- [PROBLEM]: Print the listing once more, exactly as it stands.
***** RECORDED DATA *****
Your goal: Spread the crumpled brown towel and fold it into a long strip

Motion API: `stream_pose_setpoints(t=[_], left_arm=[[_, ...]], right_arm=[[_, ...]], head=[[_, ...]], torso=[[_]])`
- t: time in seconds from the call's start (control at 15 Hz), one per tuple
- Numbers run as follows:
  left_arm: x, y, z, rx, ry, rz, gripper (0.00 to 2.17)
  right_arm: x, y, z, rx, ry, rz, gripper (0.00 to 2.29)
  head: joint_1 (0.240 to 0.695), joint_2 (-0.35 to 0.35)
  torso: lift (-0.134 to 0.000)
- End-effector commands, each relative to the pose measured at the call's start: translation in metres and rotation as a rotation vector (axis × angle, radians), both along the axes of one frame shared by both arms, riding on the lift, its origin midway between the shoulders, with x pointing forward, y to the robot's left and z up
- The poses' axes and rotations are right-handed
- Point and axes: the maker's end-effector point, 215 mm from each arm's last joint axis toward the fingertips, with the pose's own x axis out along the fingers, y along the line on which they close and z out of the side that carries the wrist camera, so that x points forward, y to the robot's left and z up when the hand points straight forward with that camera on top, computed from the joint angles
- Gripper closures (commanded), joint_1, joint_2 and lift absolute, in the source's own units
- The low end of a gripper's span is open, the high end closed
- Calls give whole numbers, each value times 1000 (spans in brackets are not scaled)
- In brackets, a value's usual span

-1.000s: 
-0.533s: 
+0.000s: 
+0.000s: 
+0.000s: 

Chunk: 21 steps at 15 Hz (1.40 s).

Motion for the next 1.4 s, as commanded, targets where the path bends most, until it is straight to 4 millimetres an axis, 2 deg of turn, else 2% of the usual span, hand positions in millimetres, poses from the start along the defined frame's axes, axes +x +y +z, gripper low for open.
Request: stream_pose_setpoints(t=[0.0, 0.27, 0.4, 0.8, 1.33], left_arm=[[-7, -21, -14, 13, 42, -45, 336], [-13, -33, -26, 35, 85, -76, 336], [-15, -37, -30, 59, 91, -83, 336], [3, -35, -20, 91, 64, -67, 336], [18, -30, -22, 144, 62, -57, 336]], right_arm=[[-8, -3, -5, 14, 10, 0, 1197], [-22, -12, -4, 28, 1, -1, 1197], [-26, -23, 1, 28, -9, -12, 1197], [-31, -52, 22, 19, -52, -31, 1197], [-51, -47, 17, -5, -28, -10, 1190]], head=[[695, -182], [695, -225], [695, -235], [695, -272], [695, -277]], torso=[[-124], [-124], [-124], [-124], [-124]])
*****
- [EXPECTED ANSWER]:
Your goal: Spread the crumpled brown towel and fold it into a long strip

Motion API: `stream_pose_setpoints(t=[_], left_arm=[[_, ...]], right_arm=[[_, ...]], head=[[_, ...]], torso=[[_]])`
- t: time in seconds from the call's start (control at 15 Hz), one per tuple
- Numbers run as follows:
  left_arm: x, y, z, rx, ry, rz, gripper (0.00 to 2.17)
  right_arm: x, y, z, rx, ry, rz, gripper (0.00 to 2.29)
  head: joint_1 (0.240 to 0.695), joint_2 (-0.35 to 0.35)
  torso: lift (-0.134 to 0.000)
- End-effector commands, each relative to the pose measured at the call's start: translation in metres and rotation as a rotation vector (axis × angle, radians), both along the axes of one frame shared by both arms, riding on the lift, its origin midway between the shoulders, with x pointing forward, y to the robot's left and z up
- The poses' axes and rotations are right-handed
- Point and axes: the maker's end-effector point, 215 mm from each arm's last joint axis toward the fingertips, with the pose's own x axis out along the fingers, y along the line on which they close and z out of the side that carries the wrist camera, so that x points forward, y to the robot's left and z up when the hand points straight forward with that camera on top, computed from the joint angles
- Gripper closures (commanded), joint_1, joint_2 and lift absolute, in the source's own units
- The low end of a gripper's span is open, the high end closed
- Calls give whole numbers, each value times 1000 (spans in brackets are not scaled)
- In brackets, a value's usual span

-1.000s: 
-0.533s: 
+0.000s: 
+0.000s: 
+0.000s: 

Chunk: 21 steps at 15 Hz (1.40 s).

Motion for the next 1.4 s, as commanded, targets where the path bends most, until it is straight to 4 millimetres an axis, 2 deg of turn, else 2% of the usual span, hand positions in millimetres, poses from the start along the defined frame's axes, axes +x +y +z, gripper low for open.
Request: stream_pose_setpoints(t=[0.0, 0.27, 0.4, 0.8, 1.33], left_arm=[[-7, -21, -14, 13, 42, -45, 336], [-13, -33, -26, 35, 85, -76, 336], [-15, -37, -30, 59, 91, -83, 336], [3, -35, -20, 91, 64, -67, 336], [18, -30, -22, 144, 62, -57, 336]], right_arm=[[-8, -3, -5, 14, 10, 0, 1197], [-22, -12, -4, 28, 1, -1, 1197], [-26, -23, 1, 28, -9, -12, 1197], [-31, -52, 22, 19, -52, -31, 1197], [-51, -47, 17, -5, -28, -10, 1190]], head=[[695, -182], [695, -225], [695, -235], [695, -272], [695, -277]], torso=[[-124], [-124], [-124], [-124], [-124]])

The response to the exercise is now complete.